# 04 — Market Gap Analysis & Price Sensitivity

**This is the headline deliverable.** We identify underserved niches where player demand is high but game supply is low, and quantify the revenue opportunity for a new entrant.

We also model price sensitivity across genres to answer: what price point maximises total revenue?

In [None]:
import json
import sys
from pathlib import Path

import pandas as pd

sys.path.insert(0, str(Path.cwd().parent))

from src.models.market_gaps import (
    build_opportunity_table,
    compute_recency_trend,
    estimate_new_entrant_revenue,
    score_niches,
)
from src.models.price_analysis import (
    compute_genre_elasticities,
    compute_price_segments,
    find_optimal_price_range,
    fit_price_model,
)
from src.processing.features import build_niche_descriptors
from src.visualisation.niche_explorer import (
    plot_niche_bubble_chart,
    plot_niche_metrics_heatmap,
    plot_opportunity_distribution,
    plot_revenue_range_comparison,
)

PROCESSED_DIR = Path("../data/processed")
RESULTS_DIR = Path("../results")

In [None]:
games = pd.read_json(PROCESSED_DIR / "games.json", lines=True)
print(f"Games loaded: {len(games):,}")

## Part 1: Niche Identification

For every pairwise and triple-wise tag combination with ≥5 games, we compute:

| Metric | Definition |
|--------|------------|
| **Supply** | Number of games in this niche |
| **Demand** | Total estimated owners across all games |
| **Engagement** | Median playtime per owner |
| **Satisfaction** | Median review score |
| **Revenue** | Median (owners × price) per game |
| **Opportunity** | (demand × engagement × satisfaction) / supply |

In [None]:
# Build niche descriptors
niche_df = build_niche_descriptors(games, max_combo_size=3, min_games_per_niche=5)
print(f"Total niches identified: {len(niche_df):,}")

# Score and rank
scored = score_niches(niche_df)
print(f"\nTop 10 niches by opportunity score:")
scored.head(10)[["rank", "niche", "supply", "demand_proxy", "engagement", "satisfaction", "median_revenue", "opportunity_score"]]

In [None]:
# Visualise
plot_niche_bubble_chart(scored, top_n=30)
plot_opportunity_distribution(scored)
plot_revenue_range_comparison(scored, top_n=15)
plot_niche_metrics_heatmap(scored, top_n=20)

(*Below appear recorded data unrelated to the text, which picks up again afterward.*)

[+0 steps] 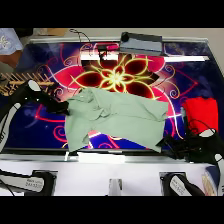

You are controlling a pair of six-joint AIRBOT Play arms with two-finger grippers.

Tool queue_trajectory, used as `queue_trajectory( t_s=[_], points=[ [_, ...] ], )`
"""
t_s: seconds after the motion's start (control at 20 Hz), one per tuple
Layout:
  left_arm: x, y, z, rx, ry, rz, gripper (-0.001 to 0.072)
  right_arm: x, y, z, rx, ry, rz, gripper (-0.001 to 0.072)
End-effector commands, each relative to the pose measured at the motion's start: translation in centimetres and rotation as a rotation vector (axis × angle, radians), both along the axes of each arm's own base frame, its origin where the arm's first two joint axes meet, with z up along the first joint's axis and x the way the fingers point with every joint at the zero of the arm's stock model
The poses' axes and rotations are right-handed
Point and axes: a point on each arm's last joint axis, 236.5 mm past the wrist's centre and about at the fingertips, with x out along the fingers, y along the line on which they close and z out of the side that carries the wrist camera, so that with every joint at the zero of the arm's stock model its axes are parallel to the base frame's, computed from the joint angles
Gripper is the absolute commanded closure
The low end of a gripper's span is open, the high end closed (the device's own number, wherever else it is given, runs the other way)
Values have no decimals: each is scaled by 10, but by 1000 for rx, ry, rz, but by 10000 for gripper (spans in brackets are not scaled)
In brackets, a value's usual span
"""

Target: Fold the shirts.

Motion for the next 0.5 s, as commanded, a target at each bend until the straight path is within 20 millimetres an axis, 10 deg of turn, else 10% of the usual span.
queue_trajectory(
  t_s=[0.0,0.25,0.35,0.45],
  points=[
    [-2,-1,10,-5,-9,-4,676,16,-5,-12,-35,-63,-68,199],
    [-4,-2,23,-6,-30,-10,677,50,-5,-7,-21,-168,-175,403],
    [-4,-2,26,-7,-34,-11,677,53,-1,-4,0,-183,-173,686],
    [-5,-2,31,-7,-41,-14,677,55,6,2,30,-224,-126,686]
  ],
)
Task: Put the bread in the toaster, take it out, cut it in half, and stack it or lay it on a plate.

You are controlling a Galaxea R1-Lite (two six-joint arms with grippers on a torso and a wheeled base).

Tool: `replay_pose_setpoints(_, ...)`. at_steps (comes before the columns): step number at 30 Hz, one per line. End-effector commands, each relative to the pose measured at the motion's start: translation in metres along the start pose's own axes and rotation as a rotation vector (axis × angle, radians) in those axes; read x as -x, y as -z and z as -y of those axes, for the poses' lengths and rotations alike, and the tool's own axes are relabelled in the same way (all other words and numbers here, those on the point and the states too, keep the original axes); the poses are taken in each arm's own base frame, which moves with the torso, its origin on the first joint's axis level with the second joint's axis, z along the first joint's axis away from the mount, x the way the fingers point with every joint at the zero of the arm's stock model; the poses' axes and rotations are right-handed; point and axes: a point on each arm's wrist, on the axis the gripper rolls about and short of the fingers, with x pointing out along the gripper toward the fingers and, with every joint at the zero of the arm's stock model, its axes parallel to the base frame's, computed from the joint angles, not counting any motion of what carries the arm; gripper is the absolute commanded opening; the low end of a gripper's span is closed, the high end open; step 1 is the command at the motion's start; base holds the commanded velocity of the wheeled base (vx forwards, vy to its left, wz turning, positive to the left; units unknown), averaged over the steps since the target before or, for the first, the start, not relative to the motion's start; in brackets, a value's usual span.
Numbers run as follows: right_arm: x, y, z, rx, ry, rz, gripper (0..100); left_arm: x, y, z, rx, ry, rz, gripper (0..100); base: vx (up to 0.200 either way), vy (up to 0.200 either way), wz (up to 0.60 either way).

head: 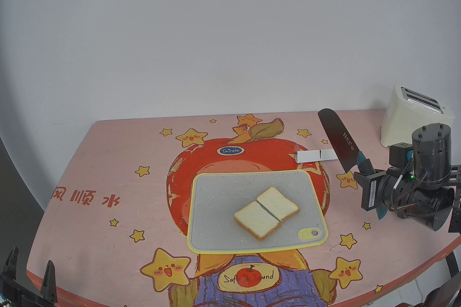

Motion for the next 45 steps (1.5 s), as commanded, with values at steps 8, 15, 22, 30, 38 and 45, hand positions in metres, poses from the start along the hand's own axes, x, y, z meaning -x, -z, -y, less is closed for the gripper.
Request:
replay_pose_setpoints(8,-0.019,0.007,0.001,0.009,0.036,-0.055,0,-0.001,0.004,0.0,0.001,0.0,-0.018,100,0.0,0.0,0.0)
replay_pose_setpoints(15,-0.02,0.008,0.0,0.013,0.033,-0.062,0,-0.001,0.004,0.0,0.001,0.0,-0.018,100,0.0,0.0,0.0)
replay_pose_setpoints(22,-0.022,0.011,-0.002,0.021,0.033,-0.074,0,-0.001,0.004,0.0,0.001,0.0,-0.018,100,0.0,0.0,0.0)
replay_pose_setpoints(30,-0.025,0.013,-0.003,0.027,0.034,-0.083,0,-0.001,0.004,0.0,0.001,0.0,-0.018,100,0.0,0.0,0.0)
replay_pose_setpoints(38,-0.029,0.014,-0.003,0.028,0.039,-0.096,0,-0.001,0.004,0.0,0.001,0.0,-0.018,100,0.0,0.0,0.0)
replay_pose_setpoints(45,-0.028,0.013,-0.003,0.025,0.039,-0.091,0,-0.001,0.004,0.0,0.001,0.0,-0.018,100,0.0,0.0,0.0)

## Part 2: Revenue Estimates for Top Niches

For each top niche, we estimate the revenue a new entrant could expect — adjusted for recency trends.

In [None]:
estimates = []
for _, row in scored.head(10).iterrows():
    tags = row["niche"].split(" + ")
    recency = compute_recency_trend(games, tags)
    est = estimate_new_entrant_revenue(row, recency_multiplier=recency)
    estimates.append(est)
    print(f"\n--- {est['niche']} ---")
    print(f"  Games in niche:    {est['num_existing_games']}")
    print(f"  Total players:     {est['total_estimated_players']:,}")
    print(f"  Revenue estimate:  ${est['revenue_low']:,.0f} – ${est['revenue_high']:,.0f}")
    print(f"  Recency trend:     {recency:.2f}x")

## Part 3: Price Sensitivity Analysis

### Price Segments by Genre

In [None]:
segments = compute_price_segments(games)
print(f"Price segments: {len(segments)} genre × price combinations")
segments.head(20)

### Log-Linear Price Model

**Caveat:** This is observational, not causal. Higher-quality games tend to be priced higher, creating endogeneity. We cannot claim "lowering price by $5 will increase sales by X%." We can say: "Games priced at $X–$Y tend to have higher total revenue."

In [None]:
model_result = fit_price_model(games)
print(f"R²: {model_result['r_squared']}")
print(f"N:  {model_result['n_observations']:,}")
print(f"\nCoefficients:")
for name, coef in model_result["coefficients"].items():
    print(f"  {name}: {coef}")
print(f"\nInterpretation: {model_result['interpretation']['price_effect']}")
print(f"Caveat: {model_result['interpretation']['caveat']}")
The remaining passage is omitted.